Scripts supporting pagoo's publication.
This repo contains 2 scripts to reproduce the analyses described in the pagoo manuscript. timing_benchmark.R
runs roary and evaluates timings over a set of pagoo's operations. Cfetus_pangenome_example.R
downloads a Campylobacter fetus dataset and uses pagoo along with other R packages to perform a series of analyses.
Data required by timing_benchmark.R
is hosted at: https://zenodo.org/record/3341535#.YA7_8ZqvHJE (Publication: Decano & Downing, 2019, dataset doi:10.5281/zenodo.3341534). The script automatically downloads and decompress it in the working directory.
Data required by Cfetus_pangenome_example.R
is hosted at: https://figshare.com/articles/dataset/Campylobacter_fetus_genomes_and_pangenome_for_pagoo_demo/13622354 . The script automatically downloads and decompress it in the working directory.
This repo also contains a Singularity file to build a Singularity image with all dependencies needed to run the scripts.

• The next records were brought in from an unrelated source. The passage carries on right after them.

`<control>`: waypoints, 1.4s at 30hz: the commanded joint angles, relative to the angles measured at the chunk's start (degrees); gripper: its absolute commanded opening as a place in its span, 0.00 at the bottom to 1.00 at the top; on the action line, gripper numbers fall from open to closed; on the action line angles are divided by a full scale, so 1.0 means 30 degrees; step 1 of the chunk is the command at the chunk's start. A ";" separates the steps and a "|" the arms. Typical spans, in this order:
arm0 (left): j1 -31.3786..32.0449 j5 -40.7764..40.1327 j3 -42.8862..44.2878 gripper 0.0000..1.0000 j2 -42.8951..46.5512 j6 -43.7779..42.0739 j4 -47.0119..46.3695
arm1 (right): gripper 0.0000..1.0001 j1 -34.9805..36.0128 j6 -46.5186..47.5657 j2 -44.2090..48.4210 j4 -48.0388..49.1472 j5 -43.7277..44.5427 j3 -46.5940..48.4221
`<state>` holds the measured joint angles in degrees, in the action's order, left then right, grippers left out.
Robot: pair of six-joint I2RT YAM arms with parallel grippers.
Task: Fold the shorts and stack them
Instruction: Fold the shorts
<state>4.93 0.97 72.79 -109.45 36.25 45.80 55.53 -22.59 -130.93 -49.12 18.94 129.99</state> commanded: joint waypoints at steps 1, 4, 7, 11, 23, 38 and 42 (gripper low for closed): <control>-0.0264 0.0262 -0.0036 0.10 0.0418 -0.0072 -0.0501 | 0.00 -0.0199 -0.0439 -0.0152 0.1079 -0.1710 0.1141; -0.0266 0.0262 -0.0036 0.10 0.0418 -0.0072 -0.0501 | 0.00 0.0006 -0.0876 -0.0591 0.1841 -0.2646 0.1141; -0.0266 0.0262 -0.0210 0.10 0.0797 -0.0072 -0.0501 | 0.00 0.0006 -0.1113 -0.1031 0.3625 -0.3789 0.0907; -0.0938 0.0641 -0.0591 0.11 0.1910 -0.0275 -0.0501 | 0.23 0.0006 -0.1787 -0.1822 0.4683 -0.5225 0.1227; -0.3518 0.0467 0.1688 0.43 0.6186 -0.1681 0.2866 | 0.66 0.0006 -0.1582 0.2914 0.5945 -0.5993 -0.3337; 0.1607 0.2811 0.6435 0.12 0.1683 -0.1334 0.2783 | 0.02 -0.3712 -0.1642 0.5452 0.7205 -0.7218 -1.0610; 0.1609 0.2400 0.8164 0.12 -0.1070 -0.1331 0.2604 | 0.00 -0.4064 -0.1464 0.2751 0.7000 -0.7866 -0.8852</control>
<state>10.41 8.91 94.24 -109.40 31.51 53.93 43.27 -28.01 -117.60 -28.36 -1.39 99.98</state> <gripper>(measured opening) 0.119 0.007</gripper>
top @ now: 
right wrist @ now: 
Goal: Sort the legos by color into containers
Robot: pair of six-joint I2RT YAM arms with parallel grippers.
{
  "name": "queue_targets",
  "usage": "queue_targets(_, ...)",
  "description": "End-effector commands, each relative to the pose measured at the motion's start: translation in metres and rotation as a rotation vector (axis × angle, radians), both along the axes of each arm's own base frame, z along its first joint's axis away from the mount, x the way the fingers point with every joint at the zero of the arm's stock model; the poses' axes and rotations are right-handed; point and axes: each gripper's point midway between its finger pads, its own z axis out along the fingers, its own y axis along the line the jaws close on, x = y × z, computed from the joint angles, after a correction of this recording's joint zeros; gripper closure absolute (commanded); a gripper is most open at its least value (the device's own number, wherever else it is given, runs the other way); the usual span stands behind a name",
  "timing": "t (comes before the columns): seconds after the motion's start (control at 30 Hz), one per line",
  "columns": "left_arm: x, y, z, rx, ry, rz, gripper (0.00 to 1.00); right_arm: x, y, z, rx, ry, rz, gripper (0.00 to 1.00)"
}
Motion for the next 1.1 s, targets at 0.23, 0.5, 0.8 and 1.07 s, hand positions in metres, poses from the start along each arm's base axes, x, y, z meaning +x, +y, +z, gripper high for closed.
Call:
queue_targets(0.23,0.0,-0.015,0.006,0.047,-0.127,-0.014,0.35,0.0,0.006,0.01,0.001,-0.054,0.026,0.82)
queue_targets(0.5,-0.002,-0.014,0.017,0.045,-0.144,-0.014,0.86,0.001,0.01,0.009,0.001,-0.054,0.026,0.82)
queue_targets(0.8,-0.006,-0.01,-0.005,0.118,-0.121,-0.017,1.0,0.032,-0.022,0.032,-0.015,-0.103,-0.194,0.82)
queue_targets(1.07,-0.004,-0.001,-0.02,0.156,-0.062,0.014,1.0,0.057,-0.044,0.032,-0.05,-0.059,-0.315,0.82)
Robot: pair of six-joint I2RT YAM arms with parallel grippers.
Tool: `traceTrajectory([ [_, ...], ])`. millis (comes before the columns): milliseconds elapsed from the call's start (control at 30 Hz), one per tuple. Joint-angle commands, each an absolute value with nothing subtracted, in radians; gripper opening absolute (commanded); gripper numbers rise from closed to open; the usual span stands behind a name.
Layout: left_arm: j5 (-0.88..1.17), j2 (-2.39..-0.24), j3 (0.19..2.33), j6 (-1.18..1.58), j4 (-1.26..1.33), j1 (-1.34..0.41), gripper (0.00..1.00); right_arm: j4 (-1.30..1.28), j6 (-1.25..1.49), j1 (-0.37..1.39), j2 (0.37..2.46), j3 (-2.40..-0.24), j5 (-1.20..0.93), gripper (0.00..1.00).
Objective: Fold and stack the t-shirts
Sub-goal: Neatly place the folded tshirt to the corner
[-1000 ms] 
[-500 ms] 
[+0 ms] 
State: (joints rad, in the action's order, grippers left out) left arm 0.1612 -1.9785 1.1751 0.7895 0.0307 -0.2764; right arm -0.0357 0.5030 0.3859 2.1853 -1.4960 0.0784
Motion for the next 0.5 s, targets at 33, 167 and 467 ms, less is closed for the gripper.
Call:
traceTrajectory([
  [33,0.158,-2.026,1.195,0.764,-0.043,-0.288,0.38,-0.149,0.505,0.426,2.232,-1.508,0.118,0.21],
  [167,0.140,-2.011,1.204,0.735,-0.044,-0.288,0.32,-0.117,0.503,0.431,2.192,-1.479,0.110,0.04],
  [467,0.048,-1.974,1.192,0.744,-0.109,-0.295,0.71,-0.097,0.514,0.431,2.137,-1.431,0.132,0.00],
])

To manually build the container:
git clone https://github.com/iferres/pagoo_publication_scripts
cd ./pagoo_publication_scripts
sudo singularity build pagoo_publicaction_container.sif Singularity
To pull the prebuilt container hosted at singularity-hub:
singularity pull pagoo_publication_container.sif shub://iferres/pagoo_publication_scripts
To run the C. fetus script, all at once:
# The following expects the script (.R) and the container (.sif)
# in the current working directory.
singularity exec pagoo_publication_container.sif Rscript --vanilla Cfetus_pangenome_example.R
If you want to play more freely with the package, you can shell into the container, start an interactive R session, and load pagoo:
# Start container
singularity shell pagoo_publication_container.sif
# Start R
R
# Inside R, load pagoo
library(pagoo)
Shiny app doesn't work from within the container, although it is not needed by the scripts.